YOUR ANSWER HERE (Double-click to edit)
Check with your neighbors¶
Turn to a neighbor and explain your technical approach in 2 minutes. Their job: ask one clarifying question.
Does their approach actually generate the pattern they described? What's missing?
Write down the clarifying question your neighbor asked, and your response to it.
Neighbor's question:
YOUR ANSWER HERE (Double-click to edit)
Your response / how it changed your thinking:
YOUR ANSWER HERE (Double-click to edit)
Part 3: Target and Timeline¶
Here are the key fixed deadlines:
| Week | Dates | Milestone |
|---|---|---|
| 12 | 4/9 | Proposal |
| 13 | (your target) | |
| 14 | (your target) | |
| 15 | 4/28 | Check-in Presentation |
| 4/30 | Fabrication Session | |
| 16 | (your target) | |
| Finals | 5/15 | Final Submission |
A few things to keep in mind:
- HW5 is due 4/23, although it's going to be programming only, weeks 13-14 still have homework alongside early project work
- Week 15 onward is project-only
- A rough heuristic:
- Week 12: finalize design and start pattern code;
- Week 13: core code working, start knitout output;
- By check-in Presentation: something runnable;
- Week 15: knit the piece or even just a test
- Week 16 and Finals: write up and polish
Be specific. Instead of "work on code," write something like "write the generate_pattern() function and test it on a small grid."
Your turn!¶
Fill in your personal milestone table. Double-click this cell to edit it.

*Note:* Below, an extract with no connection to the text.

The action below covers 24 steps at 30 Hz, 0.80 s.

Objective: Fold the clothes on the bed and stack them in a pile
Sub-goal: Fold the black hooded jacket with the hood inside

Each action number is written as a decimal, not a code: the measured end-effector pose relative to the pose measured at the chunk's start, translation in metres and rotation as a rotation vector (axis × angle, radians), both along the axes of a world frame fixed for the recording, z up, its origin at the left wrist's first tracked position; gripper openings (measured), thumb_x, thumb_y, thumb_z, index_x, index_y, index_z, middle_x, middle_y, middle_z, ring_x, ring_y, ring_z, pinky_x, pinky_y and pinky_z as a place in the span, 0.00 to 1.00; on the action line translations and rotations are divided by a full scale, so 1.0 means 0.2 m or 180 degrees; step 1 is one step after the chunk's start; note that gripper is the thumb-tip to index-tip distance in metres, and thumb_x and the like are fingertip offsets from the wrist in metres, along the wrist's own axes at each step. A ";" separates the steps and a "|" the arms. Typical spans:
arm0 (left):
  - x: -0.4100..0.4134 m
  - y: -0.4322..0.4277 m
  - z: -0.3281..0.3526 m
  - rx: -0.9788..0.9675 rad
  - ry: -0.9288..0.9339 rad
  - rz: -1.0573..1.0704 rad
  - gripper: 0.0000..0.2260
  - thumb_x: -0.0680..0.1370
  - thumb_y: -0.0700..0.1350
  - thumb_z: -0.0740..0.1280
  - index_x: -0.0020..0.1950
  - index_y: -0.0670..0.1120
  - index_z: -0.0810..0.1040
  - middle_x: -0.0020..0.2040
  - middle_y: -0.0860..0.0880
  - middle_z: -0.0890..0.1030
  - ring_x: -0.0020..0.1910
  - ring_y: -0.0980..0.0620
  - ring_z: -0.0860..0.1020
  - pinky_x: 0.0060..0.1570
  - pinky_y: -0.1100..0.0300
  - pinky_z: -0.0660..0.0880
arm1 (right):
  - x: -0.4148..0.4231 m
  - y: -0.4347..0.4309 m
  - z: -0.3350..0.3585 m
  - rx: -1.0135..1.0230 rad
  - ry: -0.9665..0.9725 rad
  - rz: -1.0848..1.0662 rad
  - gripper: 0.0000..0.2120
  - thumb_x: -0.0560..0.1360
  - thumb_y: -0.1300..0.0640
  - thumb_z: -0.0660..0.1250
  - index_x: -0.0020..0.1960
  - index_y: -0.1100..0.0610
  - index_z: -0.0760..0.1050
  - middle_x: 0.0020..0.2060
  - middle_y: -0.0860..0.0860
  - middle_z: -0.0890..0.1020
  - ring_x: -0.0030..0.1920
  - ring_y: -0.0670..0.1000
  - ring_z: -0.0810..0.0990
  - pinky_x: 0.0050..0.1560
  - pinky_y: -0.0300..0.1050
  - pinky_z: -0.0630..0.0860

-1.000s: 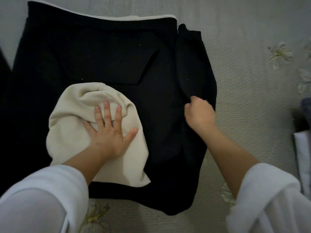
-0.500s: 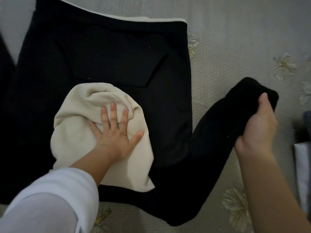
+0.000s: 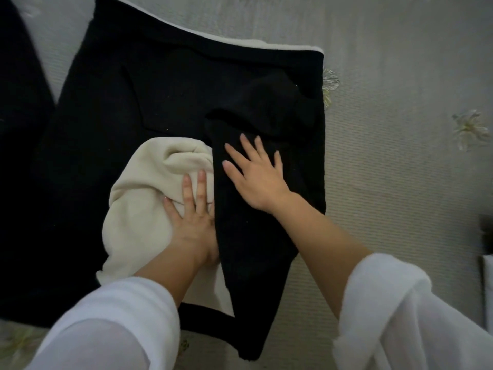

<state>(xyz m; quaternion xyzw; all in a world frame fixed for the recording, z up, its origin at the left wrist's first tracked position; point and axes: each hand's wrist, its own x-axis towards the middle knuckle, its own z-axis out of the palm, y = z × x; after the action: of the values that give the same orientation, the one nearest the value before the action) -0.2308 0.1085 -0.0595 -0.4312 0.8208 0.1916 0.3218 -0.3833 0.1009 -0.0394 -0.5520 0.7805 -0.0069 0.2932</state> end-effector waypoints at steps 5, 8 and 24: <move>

| Week | Dates | Milestone |
|---|---|---|
| 12 | 4/9 | Proposal |
| 13 | (your target) | |
| 14 | (your target) | |
| 15 | 4/28 | Check-in Presentation |
| 4/30 | Fabrication Session | |
| 16 | (your target) | |
| Finals | 5/15 | Final Submission |
Part 4: Check-in Preview¶
At the check-in on 4/28 you need something to show and talk about. Any of the following would count:
- A working program that generates your pattern as a 2D list (even if knitout output isn't done yet)
- A partial program with some functions working and others stubbed out
- A physical sketch or mockup alongside code in progress
- A clear explanation of your design with a test output showing it's on track
It does not need to be a knitted piece. It does not need to be polished. And it does not have to be working code (although hopefully in the Tuesday Project Work Session you'll start to make progress!).
Your turn¶
1. What will you have working by 4/28?
(Be specific — which functions? What output?)
YOUR ANSWER HERE (Double-click to edit)
2. What will you demo or show?
(Print output? A grid visualization? Partial knitout file? A sketch?)
YOUR ANSWER HERE (Double-click to edit)
3. What question do you most want feedback on at check-in?
YOUR ANSWER HERE (Double-click to edit)
Wrap-Up¶
You now have answers to every section of the proposal. I would suggest that you just write it up tonight while memory is still fresh! You don't need to come up with anything new. Put what you figured out today into sentences.
A few reminders:
- The proposal is not a contract. Plans will change, and that's fine.
- The point is to show you've thought about it, not to predict the future perfectly.
- If you're unsure about your scope or approach, come to office hours before the deadline. It's much easier to correct now than later.
Proposal due: Thursday 4/9 at 11:59 PM. If you worked through today's session, writing it up should take 30-45 minutes.